Step 1: Knowing The 3D Printing Techniques Used Here
There are several unique techniques you’ll need to use to make this robot for yourself, for me, it was my first time trying some of these so it was an interesting set of prints to do!
- Embedded electrical cables – The robot’s legs use two servo motors each, one in the knee and one in the shoulder. I wanted to hide all electrical cabling from sight with this design, so for the ‘thigh’ part, I decided to try embedding the servo cable inside the thigh print. Hidden within the part is a small channel, just large enough for the cable. At the appropriate point in the print, I paused the printer, laid the cable through the channel, and then resumed the print. After a few more minutes, the channel was covered, and the servo cable is now hidden within the part.
- Meshmixer advanced supports for complex overhangs – This is a slightly tricky piece of software to use, but can be very useful for creating ‘tree’ type supports for parts with difficult overhangs. We’ll be using this several times in this build.
- Friction fitted parts – Many of the parts in this build are not glued, just relying on a tight friction fit between printed parts. We’ll use this technique to mount the electronics snugly and securely within the body, but also permitting them to be removable if needed.
- Integrated hex nuts for bolts – The lid of the body encloses the entire electronics bay, and is held down using 8 M2.5 bolts. The nuts for these are a push-fit into hexagonal cavities in the body and held in place using superglue.
Step 2: The Components You Will Need
Main components:
- Arduino Uno (genuine or clone)
- Adafruit Powerboost 1000C
- 18650 Li-Ion Battery
- HC-SR04 Sensor x 2
- 9g Servo x 8 (Towerpro SG90 or similar)
- LDR x 1
Minor components:
- 5mm LED x 2 (red or other color, your choice!)
- Stripboard (25 x 60mm)
- SPDT slide switch
- Header pins
- Hookup wire (narrow gauge)
- Hookup wire (wider, for battery and power leads)
- 18650 battery holder (recommended, not essential)
- 3k Ohm Resistor x 2
- 470 Ohm Resistor x 1
- M2.5 Nuts x 8
- M2.5×8 Bolts x 8
- Heatshrink tubing
- Electrical tape
Tools and equipment:
- 3D Printer, print bed at least 210 x 210mm – see below for what 3D printer.

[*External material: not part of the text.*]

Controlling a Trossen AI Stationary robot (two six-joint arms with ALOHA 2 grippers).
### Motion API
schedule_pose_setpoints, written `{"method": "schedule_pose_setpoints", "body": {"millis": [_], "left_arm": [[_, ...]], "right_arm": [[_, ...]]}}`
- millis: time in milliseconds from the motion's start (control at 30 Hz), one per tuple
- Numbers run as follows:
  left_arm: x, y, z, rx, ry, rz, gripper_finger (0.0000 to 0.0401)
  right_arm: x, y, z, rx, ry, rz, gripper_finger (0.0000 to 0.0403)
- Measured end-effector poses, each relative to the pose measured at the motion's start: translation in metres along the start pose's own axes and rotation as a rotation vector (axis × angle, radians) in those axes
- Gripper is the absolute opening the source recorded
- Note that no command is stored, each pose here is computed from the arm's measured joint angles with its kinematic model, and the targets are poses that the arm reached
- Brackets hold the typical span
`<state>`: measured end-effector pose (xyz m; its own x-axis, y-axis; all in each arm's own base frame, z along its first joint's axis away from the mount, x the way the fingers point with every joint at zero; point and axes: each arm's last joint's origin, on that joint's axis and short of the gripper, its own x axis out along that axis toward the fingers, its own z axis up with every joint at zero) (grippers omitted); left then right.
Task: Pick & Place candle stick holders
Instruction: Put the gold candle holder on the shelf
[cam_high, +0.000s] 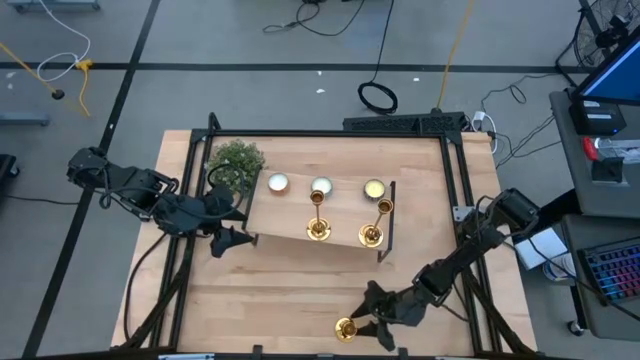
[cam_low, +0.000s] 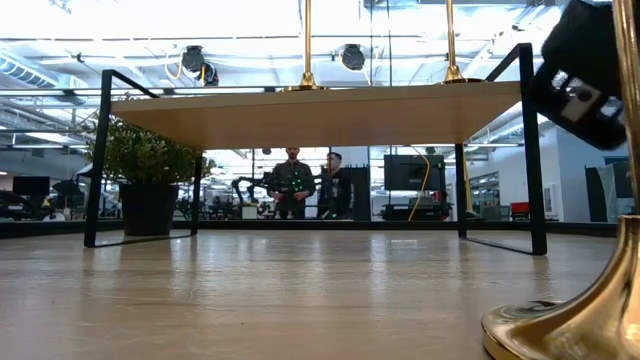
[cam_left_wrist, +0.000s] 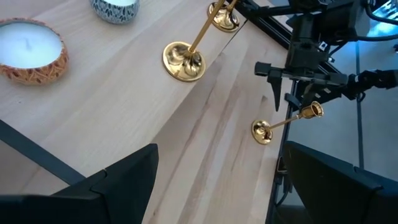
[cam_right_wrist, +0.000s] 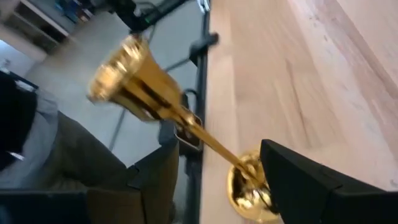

- Soldering iron and solder
- Superglue
- Vaseline (for lubricating printed joints in the robot’s legs)
- Side cutters (useful)
- Scalpel/craft knife (vital for fettling prints and more)
- Sandpaper/file (for fettling prints)
- Micro USB charger (I used my Raspberry Pi charger, a phone charger would be fine too)
- Arduino USB cable
- PC/Laptop for programming robot, preparing prints, etc.
Software:
- Slicing software (I used Ultimaker Cura)
- Autodesk Meshmixer (for advanced support generation)
- CAD software (this is if you wish to make modifications to the CAD, I use the educational license of Creo Parametric. Tinkercad, Fusion 360, Autodesk Inventor are other CAD options, please use whatever you are comfortable with!)
- Arduino IDE
Step 3: The Design of The GoodBoy Robot Dog
The screenshots above show the first concept I created nearly four weeks ago. This quickly changed into the more recent shape, as I attempted to make it smaller and lighter. I knew that with the cheap 9g servo motors there would not be a huge amount of excess torque, so I shrank the dog design as far as possible. The first design also looked a bit murdery, if you have seen that particular Black Mirror episode you’ll know what I mean …
Step 4: GoodBoy CAD
The full CAD files for the robot can be found where I have uploaded it into the GrabCAD Community Library. Please follow this link to see the files. I decided to upload the assembly as a [.step] file so that it will be importable into any major CAD software, so that hopefully as many of you as possible will be able to use the files. You will almost certainly wish to make minor edits to the files before printing them (such as adjusting mechanical fits to suit the expected quality of your 3D printer, or to fit the components you’ve bought, especially the servos).
Since the contest closed, I have edited this instructable, to mention that the [.stl] files are also uploaded to the GrabCad library (see above link). It contains a [.zip] folder with all files, including a readme that explains that it also contains a variant on the wrist print (experimental version to widen the ground track, that I haven’t tried printing myself yet, although you may find it an improvement on the pure V1 design).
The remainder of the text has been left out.